Enfim, um pequeno livro, pelo escasso número de páginas. Mas um Grande Livro, pelo alcance das matérias em jogo, desde a riqueza anímica de quem tem o berço e a sepultura na terra que cultiva, de sol a sol, até aos escusos meandros dos instintos negativos da condição humana, nitidamente expressos no ofício d’Os Pilhas. Quem ler esta enciclopédia de bolso – Às Voltas – não ficará insensível à galeria de Mulheres, as vulgarmente designadas ‘mulheres de campo’, as viloas, todas iguais e todas diferentes na forma de estar, agir e reagir perante as circunstâncias do mundo rural, mais incisivamente em situações dramáticas, como aconteceu com Rosalina no confronto dos camponeses com as forças militares no Largo do Regedor: O coração puxava-a para um lado, o instinto de sobrevivência para outro.

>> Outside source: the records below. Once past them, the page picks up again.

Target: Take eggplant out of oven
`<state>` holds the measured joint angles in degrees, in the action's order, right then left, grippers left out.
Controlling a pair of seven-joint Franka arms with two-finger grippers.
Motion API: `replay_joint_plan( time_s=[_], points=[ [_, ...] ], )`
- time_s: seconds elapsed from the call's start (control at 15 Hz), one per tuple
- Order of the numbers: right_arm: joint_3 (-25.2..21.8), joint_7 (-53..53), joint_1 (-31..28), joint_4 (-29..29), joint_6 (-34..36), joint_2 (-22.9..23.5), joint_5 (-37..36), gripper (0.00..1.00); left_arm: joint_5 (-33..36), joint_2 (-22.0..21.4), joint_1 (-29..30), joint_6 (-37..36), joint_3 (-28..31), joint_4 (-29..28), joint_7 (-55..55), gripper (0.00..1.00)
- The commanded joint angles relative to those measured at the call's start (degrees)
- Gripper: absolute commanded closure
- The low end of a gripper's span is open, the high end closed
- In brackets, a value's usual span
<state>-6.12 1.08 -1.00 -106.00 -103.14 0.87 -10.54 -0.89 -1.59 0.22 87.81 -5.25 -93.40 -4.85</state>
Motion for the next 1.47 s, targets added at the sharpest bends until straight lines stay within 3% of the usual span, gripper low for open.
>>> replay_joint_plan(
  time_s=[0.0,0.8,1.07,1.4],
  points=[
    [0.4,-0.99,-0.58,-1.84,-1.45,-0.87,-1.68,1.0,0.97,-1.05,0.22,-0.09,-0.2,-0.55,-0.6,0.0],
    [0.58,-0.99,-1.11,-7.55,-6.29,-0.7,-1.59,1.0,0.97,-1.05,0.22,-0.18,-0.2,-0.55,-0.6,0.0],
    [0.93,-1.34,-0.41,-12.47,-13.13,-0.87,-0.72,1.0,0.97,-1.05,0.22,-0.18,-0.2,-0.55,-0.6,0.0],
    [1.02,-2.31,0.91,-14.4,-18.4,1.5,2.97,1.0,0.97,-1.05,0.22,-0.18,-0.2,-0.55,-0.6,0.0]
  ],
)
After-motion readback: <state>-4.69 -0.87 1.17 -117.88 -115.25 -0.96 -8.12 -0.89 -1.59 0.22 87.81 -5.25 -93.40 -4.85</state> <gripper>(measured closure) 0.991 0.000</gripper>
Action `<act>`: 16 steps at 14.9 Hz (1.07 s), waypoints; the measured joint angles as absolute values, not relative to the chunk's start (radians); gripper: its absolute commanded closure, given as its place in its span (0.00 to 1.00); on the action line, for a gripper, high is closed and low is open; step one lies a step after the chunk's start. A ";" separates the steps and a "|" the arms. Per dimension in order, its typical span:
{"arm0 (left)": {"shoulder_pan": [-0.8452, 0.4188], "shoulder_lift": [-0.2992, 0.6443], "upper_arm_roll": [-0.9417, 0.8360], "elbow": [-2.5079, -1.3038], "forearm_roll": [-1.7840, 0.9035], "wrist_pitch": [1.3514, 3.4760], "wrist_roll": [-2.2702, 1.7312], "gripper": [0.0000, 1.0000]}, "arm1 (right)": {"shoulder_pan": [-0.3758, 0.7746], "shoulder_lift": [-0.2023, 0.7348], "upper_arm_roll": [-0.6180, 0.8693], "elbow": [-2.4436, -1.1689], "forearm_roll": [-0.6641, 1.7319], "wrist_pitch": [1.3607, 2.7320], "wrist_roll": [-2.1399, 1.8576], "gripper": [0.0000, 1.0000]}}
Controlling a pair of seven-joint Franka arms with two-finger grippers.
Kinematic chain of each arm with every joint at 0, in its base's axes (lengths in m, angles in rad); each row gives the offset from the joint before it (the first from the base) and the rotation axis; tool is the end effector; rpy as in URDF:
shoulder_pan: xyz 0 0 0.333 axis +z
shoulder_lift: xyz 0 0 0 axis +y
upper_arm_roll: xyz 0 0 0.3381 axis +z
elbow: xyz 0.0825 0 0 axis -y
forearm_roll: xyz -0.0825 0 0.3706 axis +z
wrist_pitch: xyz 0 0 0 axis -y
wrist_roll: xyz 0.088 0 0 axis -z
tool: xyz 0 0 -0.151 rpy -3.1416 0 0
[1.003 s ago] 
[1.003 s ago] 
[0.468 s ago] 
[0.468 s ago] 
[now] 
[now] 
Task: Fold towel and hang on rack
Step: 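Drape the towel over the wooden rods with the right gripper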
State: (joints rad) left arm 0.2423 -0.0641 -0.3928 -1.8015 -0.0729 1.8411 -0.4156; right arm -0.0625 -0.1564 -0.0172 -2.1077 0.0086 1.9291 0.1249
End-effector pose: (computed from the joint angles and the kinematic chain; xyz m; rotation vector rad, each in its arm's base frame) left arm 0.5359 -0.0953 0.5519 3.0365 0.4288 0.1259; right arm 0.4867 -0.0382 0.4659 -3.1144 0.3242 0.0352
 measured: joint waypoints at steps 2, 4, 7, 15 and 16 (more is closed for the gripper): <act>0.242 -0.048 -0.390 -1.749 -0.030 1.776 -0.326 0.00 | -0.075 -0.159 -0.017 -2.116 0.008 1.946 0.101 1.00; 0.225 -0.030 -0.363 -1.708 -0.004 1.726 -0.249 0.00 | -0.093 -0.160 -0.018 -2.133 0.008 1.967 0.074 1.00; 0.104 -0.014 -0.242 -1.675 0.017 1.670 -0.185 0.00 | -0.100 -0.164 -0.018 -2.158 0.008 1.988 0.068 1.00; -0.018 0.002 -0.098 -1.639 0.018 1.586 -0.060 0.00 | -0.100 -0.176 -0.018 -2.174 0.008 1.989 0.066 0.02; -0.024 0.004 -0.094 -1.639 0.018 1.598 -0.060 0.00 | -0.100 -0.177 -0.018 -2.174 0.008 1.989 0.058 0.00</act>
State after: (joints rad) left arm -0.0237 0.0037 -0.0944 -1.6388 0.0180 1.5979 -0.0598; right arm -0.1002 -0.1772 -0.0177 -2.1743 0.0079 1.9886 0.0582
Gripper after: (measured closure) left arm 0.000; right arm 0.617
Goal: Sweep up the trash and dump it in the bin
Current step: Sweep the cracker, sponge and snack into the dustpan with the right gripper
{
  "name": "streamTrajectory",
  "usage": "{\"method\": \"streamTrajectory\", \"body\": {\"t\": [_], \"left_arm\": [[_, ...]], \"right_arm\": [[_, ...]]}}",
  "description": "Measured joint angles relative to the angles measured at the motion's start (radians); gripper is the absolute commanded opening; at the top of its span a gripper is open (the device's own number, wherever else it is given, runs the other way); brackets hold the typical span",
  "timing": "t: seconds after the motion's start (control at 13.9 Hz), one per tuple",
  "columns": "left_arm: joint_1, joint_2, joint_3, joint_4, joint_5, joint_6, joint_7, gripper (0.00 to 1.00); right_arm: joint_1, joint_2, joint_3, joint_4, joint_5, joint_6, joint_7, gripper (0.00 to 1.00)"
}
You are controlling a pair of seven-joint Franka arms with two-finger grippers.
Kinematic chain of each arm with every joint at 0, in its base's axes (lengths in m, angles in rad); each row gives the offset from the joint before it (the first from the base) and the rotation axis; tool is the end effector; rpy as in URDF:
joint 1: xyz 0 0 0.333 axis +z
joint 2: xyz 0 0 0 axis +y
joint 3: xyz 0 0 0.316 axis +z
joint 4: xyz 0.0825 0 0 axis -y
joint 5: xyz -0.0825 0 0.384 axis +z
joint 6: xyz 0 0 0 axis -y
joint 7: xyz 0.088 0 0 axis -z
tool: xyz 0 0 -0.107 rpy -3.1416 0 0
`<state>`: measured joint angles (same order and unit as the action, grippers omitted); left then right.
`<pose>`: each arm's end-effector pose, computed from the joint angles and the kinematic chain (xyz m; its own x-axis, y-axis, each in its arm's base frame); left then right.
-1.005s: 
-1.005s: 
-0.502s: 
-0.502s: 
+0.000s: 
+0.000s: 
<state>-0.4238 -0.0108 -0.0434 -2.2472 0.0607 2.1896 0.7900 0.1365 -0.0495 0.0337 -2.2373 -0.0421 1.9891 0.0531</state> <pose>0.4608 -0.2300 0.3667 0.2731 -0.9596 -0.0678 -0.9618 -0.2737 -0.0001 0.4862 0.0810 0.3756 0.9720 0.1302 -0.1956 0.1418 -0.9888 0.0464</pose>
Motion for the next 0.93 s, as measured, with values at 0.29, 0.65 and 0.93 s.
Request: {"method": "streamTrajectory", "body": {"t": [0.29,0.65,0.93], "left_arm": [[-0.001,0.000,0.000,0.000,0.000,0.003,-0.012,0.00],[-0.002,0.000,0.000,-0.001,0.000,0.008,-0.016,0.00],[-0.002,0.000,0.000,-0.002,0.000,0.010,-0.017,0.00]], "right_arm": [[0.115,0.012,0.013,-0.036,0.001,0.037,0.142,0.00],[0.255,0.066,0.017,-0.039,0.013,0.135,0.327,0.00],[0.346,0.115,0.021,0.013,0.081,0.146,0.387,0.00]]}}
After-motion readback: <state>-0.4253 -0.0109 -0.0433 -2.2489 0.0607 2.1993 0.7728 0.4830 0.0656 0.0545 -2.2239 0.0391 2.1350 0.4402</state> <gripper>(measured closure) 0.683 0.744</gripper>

As questões sociais, indissociáveis nestes aglomerados, não foram esquecidas pelo Autor, as mais penosas, a carência alimentar (uma cavala para dez pessoas de casa: nesse dia, o almoço fora milho cozido com cebolada e um cheirinho a cavala, um festim), o êxodo rural (tanta gente do campo a trabalhar na cidade), o contrabando local (Zé Preto Cabouco ia tentar comercializar a aguardente de cana, às escuras das autoridades, com os vendeiros locais da sua zona ou particulares), as lutas, em 1936, contra os monopolistas da manteiga.

Além dos dizeres comuns ao glossário aldeão esparsos em toda a narrativa, não resisto a reproduzir, em formato telegráfico, algumas expressões de fino recorte literário, tais como a gozadora cotovelada na comadre Justina ou Custódio bebeu mais um caneco para embriagar a frustração. E ainda, aquela dor que daí a pouco não saberia o porquê de estar a chorar e Ele recarregou-se de confiança e despiu-se do desânimo do acordar de hoje.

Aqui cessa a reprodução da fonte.